Map showing the regions and RSV surveillance sites (Left) and county outlines (right): 1—Mombasa, 2—Kwale, 3—Kilifi, 4—Tana River, 5—Lamu, 6—Taita Taveta, 7—Garissa, 8—Wajir, 9—Mandera, 10—Marsabit, 11—Isiolo, 12—Meru, 13—Tharaka Nithi, 14—Embu, 15—Kitui, 16—Machakos, 17—Makueni, 18—Nyandarua, 19—Nyeri, 20—Kirinyaga, 21—Murang’s, 22—Kiambu, 23—Turkana, 24—West Pokot, 25—Samburu, 26—Trans Nzoia, 27—Uasin Gishu, 28—Elgeyo Marakwet, 29—Nandi, 30—Baringo, 31—Laikipia, 32—Nakuru, 33—Narok, 34—Kajiado, 35—Kericho, 36—Bomet, 37—Kakamega,38—Vihiga,39—Bungoma, 40—Busia, 41—Siaya, 42—Kisumu, 43—Homabay, 44—Migori, 45—Kisii, 46—Nyamira, 47—Nairobi

Estimation of RSV-associated outpatient ARI

The steps used to estimate RSV-associated outpatient ARI are summarized in Fig. 2. We estimated the age-specific annual rates of outpatient ARI for the Asembo PBIDS by dividing the age-specific number of ARI cases by the age-specific population of PBIDS participants. To account for potential variation in health-seeking behavior among patients attending LMH vs. other facilities in the study area, this rate was adjusted by applying the proportion of those with ARI seeking care at any facility to the LMH-specific rates (Additional file 1: Eq. 1). Given that the PBIDS participants are offered free treatment for ARI at LMH, the adjusted rates may not be generalizable to the entire Nyanza region (“base region”). To estimate the outpatient ARI in the base region, we therefore multiplied the rates by the Kenya Demographic and Health Survey (KDHS) health-seeking estimate for the entire base region divided by the health-seeking estimate from the PBIDS (Additional file 1: Eq. 2). Rates of outpatient ARI in the other 7 regions were then calculated by first estimating region-specific adjustment factors based on the relative risk of known risk factors for ARI (Additional file 1: Eq. 3) obtained from Tazinya et al. [20]. The adjustment factors also incorporated the region-specific prevalence of these risk factors, as reported from the demographic and health survey conducted in 2014, and the region-specific health-seeking behavior for ARI as summarized in Additional file 2: Table S1a [31, 32]. We then applied the region-specific adjustment factors to the ARI base rate to estimate the region-specific outpatient ARI rates (Additional file 1: Eq. 4). Similar approaches have previously been used to extrapolate disease burden rates from one base region to the national level [21, 22].

Fig. 2
figure 2

Flow chart outlining steps followed in estimating the burden of RSV-associated disease and deaths

Data on RSV testing at LMH, from nasopharyngeal (NP) and/or oropharyngeal (OP) swabs collected from outpatients who presented with ARI, were available up to 2014. We aggregated this over the years stratified by age categories to estimate age-specific proportions of RSV positive ARI between 2015 and 2018. These proportions were applied to the ARI rates to estimate the age-specific RSV-associated outpatient ARI rate in the base region (Additional file 1: Eq. 6). Data on RSV testing were not available for any other outpatient facility; we therefore generated an ARI to SARI RSV positivity ratio from the base region (i.e., age-specific percent RSV-positive ARI from LMH divided by age-specific percent RSV-positive SARI from LMH and Siaya CRH), which was applied to the proportion of RSV-positive SARI estimated for the other regions to obtain the proportion of RSV-positive ARI for each region assuming that this ratio would be relatively similar across regions. We applied the regional-age-specific proportion RSV positive to the regional rates of outpatient ARI to obtain the regional age-specific rates of RSV-associated outpatient ARI (Additional file 1: Eq. 6).

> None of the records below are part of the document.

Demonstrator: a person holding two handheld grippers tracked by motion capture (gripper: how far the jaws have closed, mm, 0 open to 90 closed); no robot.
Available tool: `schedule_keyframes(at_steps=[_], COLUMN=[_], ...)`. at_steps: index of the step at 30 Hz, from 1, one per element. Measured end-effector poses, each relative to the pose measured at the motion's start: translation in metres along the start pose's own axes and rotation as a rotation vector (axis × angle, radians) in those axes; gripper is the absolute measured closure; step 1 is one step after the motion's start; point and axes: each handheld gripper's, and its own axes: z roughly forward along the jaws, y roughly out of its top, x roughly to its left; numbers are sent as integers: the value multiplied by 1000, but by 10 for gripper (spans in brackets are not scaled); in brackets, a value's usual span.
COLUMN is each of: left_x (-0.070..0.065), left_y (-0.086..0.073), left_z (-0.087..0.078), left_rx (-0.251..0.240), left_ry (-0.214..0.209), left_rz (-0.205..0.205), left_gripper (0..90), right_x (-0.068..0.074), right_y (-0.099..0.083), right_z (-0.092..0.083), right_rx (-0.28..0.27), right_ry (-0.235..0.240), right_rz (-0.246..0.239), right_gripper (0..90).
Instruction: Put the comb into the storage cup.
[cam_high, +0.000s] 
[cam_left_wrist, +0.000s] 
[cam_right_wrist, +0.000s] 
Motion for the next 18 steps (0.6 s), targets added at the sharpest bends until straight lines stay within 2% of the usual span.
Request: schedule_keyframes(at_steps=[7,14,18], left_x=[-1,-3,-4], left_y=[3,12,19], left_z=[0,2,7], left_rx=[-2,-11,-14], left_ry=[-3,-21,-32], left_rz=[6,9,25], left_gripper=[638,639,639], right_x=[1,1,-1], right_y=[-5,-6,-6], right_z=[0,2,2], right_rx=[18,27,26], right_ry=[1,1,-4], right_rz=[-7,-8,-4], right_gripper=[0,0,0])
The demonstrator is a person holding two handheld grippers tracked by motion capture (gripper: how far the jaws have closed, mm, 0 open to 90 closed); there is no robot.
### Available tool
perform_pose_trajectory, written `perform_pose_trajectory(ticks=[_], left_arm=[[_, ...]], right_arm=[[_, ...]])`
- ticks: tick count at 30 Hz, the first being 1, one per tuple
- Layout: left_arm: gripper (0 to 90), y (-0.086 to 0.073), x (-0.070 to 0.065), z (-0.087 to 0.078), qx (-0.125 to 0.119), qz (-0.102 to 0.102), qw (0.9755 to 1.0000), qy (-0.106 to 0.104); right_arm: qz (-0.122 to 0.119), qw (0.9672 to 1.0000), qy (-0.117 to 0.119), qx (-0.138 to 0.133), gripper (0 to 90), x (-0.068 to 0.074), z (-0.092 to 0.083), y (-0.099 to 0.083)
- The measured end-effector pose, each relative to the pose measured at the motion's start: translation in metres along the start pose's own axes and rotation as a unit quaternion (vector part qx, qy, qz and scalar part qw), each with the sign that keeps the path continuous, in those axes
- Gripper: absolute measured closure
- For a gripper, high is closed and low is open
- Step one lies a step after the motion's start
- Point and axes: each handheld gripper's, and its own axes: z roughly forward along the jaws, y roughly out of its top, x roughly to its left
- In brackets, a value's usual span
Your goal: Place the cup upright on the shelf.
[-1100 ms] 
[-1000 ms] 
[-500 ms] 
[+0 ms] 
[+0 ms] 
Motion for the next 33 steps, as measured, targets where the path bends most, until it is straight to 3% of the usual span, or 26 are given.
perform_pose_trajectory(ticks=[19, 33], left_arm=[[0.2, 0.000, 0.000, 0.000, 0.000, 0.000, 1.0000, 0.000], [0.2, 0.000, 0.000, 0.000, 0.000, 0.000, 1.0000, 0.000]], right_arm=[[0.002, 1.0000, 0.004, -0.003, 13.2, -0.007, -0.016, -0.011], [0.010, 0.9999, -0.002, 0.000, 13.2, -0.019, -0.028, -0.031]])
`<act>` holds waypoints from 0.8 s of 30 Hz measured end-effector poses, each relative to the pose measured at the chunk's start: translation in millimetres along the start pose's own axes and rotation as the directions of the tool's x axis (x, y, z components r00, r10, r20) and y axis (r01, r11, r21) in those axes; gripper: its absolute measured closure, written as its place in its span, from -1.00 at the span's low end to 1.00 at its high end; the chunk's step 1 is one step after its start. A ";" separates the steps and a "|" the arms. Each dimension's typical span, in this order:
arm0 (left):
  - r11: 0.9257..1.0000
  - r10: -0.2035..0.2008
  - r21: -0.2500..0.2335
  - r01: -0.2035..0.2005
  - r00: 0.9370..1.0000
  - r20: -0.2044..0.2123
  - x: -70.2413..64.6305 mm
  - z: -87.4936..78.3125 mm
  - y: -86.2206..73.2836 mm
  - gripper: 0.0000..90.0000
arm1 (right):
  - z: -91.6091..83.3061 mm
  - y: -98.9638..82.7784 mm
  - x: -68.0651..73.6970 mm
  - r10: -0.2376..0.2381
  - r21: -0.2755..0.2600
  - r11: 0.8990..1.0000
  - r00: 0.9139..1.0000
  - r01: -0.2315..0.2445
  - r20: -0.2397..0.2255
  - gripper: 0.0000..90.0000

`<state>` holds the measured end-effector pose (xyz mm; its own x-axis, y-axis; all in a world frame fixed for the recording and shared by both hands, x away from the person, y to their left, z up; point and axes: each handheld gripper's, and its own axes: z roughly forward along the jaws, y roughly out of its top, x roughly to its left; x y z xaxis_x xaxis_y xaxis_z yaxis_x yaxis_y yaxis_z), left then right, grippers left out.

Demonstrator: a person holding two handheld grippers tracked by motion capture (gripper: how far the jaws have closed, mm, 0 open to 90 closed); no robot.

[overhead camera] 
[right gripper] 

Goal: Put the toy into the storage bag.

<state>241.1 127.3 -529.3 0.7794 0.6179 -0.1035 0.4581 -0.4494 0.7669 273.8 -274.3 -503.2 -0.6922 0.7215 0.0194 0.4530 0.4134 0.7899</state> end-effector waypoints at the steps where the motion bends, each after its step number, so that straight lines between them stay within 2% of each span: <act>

Estimation of RSV-associated non-medically attended ARI

We used 2018 data from a Health Utilization Survey (HUS) conducted in Siaya County—Nyanza region, Nakuru County—Rift Valley region, Kakamega County—Western region, and Marsabit County—Eastern region, to estimate the proportion of ARI cases seeking care https://bmcpublichealth.biomedcentral.com/articles/10.1186/s12889-023-15252-3. For regions where the HUS was not conducted, we extrapolated the proportion of ARI cases seeking care from Siaya County by multiplying the Siaya proportion of ARI cases seeking care by region-specific proportion of individuals seeking care for ARI (as defined in KDHS—cough and difficulty breathing > 2 days) divided by the proportion of individuals seeking care for ARI (as defined in KDHS) in Nyanza. To estimate the regional-age-specific rates of non-medically attended ARI, we divided the regional-age-specific rates of outpatient ARI by the region-specific proportion of ARI patients who sought care as estimated from the HUS and KDHS ARI [31, 32] then subtracted the rate of outpatient ARI (Fig. 2 and Additional file 1: Eq. 5). Assuming similar RSV positivity as outpatient RSV, we estimated the regional age-specific rates of non-medically attended ARI associated with RSV by applying the regional age-specific proportion positive for RSV to the regional rates of non-medically attended ARI (Additional file 1: Eq. 7).

Estimation of RSV-associated hospitalized SARI

Age-specific annual base rates (Coastal region) of hospitalized SARI were estimated by dividing age-specific number of hospitalized SARI cases from Kilifi HDSS residents at the Kilifi CRH by the age-specific population of Kilifi HDSS participants (Fig. 2 and Additional file 3: Eq. 1). This rate was adjusted to include residents hospitalized elsewhere (~ 20%) using admissions data for inpatient hospitals within the Kilifi HDSS catchment area available from the District Health Information Software 2 (DHIS2) (https://dhis2.org/). Regional rates of hospitalized SARI in the other 7 regions relied on a region-specific adjustment factor (Additional file 3: Eq. 2) based on the relative risk and regional prevalence of risk factors for SARI. The region-specific adjustment factor was then applied to the SARI base rate to estimate the region-specific hospitalized SARI rates (Additional file 3: Eq. 3).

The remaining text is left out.